Reese Witherspoon Becomes Screen Giant in 'Monsters vs. Aliens'
Friday, March 27, 2009
Reese Witherspoon's kids are at that age -- the one where they discover a movie they like and proceed to watch it "over and over and over again."
Her 9-year-old daughter, Ava, and 5-year-old son, Deacon, don't get bored of their favorites and don't find themselves satisfied with a third viewing. They just get excited to watch it again.
So it should come as no surprise that the 33-year-old Oscar winner is particularly concerned with the quality of children's entertainment, and that's why she chose to work back-to-back on major animated feature films.
"Obviously having two young children, it's nice to be able to go to the movie theater and have a film there that's okay for kids, but it also has some adult humor it in that kids won't necessarily catch," she says from her Los Angeles home. "It's great to do those movies, because I have to watch a lot of them."
The first of those movies to be released is "Monsters vs.
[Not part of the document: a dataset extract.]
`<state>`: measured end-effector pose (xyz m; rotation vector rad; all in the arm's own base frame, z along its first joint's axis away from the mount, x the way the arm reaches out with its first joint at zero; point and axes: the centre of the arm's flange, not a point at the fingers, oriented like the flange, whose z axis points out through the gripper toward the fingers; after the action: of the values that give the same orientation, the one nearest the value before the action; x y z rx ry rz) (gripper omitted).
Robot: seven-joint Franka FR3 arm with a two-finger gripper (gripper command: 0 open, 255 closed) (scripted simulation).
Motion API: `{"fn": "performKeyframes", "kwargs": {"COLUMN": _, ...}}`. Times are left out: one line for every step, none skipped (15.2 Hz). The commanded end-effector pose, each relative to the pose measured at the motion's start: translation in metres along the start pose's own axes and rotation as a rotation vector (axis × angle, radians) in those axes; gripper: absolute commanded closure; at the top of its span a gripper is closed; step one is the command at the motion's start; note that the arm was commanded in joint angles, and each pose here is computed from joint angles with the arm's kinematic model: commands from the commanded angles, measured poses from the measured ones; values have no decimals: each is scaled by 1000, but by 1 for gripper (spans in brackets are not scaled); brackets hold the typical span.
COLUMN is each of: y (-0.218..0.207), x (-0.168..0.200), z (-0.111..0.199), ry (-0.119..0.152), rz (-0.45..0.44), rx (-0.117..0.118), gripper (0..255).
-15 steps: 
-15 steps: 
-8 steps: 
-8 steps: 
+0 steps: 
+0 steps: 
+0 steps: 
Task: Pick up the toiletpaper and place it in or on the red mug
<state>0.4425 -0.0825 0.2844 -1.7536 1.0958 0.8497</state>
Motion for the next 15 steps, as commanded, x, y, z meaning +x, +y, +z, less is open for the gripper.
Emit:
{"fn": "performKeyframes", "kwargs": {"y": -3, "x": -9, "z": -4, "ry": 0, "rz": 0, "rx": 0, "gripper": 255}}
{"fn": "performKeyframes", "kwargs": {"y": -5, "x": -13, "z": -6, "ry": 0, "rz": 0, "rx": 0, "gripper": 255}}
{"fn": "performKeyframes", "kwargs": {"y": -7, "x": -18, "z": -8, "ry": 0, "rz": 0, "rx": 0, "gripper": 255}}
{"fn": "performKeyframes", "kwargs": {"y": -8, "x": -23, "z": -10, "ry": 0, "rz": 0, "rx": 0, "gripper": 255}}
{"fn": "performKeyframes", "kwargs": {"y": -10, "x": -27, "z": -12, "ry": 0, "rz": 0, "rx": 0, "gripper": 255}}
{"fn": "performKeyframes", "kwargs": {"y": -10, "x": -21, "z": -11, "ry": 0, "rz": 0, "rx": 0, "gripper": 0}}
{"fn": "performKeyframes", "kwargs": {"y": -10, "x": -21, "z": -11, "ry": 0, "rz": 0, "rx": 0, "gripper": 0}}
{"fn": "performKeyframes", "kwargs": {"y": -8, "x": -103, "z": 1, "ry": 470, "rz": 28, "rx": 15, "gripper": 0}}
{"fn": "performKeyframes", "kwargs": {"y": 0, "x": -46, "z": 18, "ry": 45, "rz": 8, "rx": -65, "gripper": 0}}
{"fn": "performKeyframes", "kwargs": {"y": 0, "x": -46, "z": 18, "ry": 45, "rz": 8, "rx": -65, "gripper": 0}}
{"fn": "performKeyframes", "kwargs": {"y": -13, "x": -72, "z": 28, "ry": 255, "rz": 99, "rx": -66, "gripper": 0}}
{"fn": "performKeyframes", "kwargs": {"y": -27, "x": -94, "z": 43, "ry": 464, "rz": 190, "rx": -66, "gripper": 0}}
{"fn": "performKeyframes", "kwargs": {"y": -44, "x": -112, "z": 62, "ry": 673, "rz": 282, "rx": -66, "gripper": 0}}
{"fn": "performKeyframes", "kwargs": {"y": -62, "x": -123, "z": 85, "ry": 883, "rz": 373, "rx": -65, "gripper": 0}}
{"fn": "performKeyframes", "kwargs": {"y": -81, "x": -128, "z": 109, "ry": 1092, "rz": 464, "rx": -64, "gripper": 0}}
Aliens," the first DreamWorks picture to use 3-D animation. In the film, Witherspoon lends her voice to a would-be bride who is struck by an asteroid with radioactive material that turns her into a 49-foot woman renamed "Ginormica" by her new government captors.
The film is intended to evoke early sci-fi flicks of the 1950s and '60s.
Several years ago, Witherspoon met with DreamWorks chief executive Jeffrey Katzenberg to discuss various projects, and his staff pitched "Monsters vs. Aliens" to her with one roughly sketched image: that of a giant woman sitting on the roof of a gas station.
"I thought it was really cool because I had always liked those [sci-fi] movies," she recalls. "My dad and I always used to sit up late watching them."
Witherspoon signed on to that movie and not long after agreed to a second animated project, "The Bear and the Bow," a Pixar film in which she gives voice to a mythical Scottish princess. That film is expected to be released in 2011.
The actress, last seen in the romantic comedy "Four Christmases," says she was attracted not only to the content of the films, but to the endeavor itself: voicing an animated character is much less intense than shooting a live-action movie.
"It's a very different process," Witherspoon recalls. "I got into a sound booth probably once every couple months for three or four hours." And though it takes less time, she adds, it requires much more imagination. "There is nothing visually in front of you to inform the scene. And you don't have a full script in front of you, so you don't even know what's going to happen next. They kind of talk you through everything, and then you just go in there and play around with it."
In "Monsters vs. Aliens," Witherspoon was cast alongside some of the funniest actors in Hollywood who play fellow monsters, their rival aliens or, in the case of Stephen Colbert, a vapid U.S. president. Her character shares scenes with creatures voiced by Seth Rogen, Hugh Laurie, Rainn Wilson and Will Arnett, though she never sat in the same recording studio with any of them.